= Study material =

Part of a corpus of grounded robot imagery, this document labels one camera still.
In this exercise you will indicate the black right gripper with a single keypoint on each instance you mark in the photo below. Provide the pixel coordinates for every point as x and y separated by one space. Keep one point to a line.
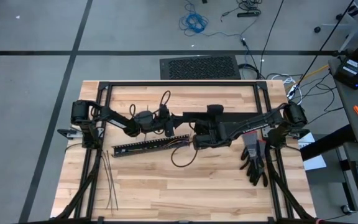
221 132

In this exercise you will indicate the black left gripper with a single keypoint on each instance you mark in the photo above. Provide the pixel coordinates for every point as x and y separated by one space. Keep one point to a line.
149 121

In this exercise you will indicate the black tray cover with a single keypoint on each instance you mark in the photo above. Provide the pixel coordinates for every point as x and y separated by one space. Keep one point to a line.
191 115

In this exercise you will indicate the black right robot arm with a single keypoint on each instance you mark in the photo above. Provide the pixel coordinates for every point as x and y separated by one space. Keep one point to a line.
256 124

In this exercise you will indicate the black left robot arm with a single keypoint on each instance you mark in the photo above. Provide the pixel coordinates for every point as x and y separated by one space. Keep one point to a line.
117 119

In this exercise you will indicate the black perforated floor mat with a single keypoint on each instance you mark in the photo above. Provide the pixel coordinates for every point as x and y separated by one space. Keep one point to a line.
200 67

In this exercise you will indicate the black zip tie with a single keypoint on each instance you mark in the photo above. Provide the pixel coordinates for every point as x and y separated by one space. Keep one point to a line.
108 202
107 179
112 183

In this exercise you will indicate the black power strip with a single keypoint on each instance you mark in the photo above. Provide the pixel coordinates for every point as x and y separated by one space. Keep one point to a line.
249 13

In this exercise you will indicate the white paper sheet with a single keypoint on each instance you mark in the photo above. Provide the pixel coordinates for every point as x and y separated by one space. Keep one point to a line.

--

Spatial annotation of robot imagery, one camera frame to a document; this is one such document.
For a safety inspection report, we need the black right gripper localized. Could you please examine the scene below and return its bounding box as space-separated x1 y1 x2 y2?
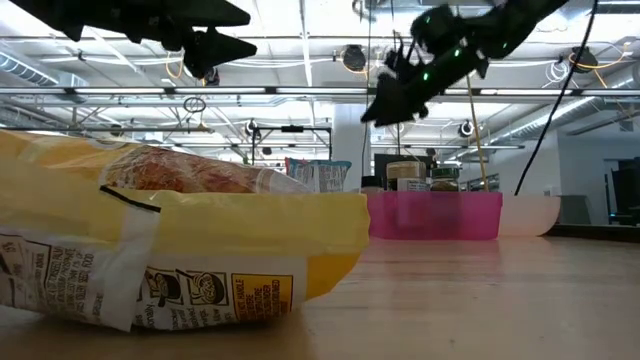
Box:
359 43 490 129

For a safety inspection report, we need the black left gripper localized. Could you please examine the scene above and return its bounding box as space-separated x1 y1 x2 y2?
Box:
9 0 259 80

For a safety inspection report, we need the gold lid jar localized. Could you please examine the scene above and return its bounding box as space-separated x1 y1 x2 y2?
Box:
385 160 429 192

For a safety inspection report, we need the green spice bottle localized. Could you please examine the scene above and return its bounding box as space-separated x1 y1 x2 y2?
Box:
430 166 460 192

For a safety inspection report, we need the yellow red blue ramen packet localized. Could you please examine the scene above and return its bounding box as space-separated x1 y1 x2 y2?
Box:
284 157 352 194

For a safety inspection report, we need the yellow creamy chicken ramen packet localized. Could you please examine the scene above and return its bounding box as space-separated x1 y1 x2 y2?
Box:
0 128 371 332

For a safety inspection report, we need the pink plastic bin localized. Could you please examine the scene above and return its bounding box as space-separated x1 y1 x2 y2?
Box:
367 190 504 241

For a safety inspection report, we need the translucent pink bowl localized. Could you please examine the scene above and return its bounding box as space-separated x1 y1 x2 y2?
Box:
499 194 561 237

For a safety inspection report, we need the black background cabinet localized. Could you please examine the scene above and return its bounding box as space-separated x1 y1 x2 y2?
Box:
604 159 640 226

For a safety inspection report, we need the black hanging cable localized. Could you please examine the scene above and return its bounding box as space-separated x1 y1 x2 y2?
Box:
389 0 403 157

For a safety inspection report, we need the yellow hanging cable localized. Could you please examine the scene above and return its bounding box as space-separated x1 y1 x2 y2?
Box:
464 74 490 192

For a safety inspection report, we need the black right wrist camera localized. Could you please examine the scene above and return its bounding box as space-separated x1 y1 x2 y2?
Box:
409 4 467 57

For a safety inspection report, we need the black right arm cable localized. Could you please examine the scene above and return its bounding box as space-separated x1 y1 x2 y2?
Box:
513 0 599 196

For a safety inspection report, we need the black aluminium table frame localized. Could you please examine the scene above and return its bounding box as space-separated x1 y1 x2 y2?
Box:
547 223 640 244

= Task details =
Lines with the word "yellow" in them: report all of these from the listing above.

= Result =
For a safety inspection report, we need the yellow red blue ramen packet localized. Could you please examine the scene above and return its bounding box as space-separated x1 y1 x2 y2?
For a safety inspection report, we need the yellow creamy chicken ramen packet localized. Could you please examine the scene above and return its bounding box as space-separated x1 y1 x2 y2?
For a safety inspection report, we need the yellow hanging cable localized. Could you please examine the scene above and return its bounding box as space-separated x1 y1 x2 y2?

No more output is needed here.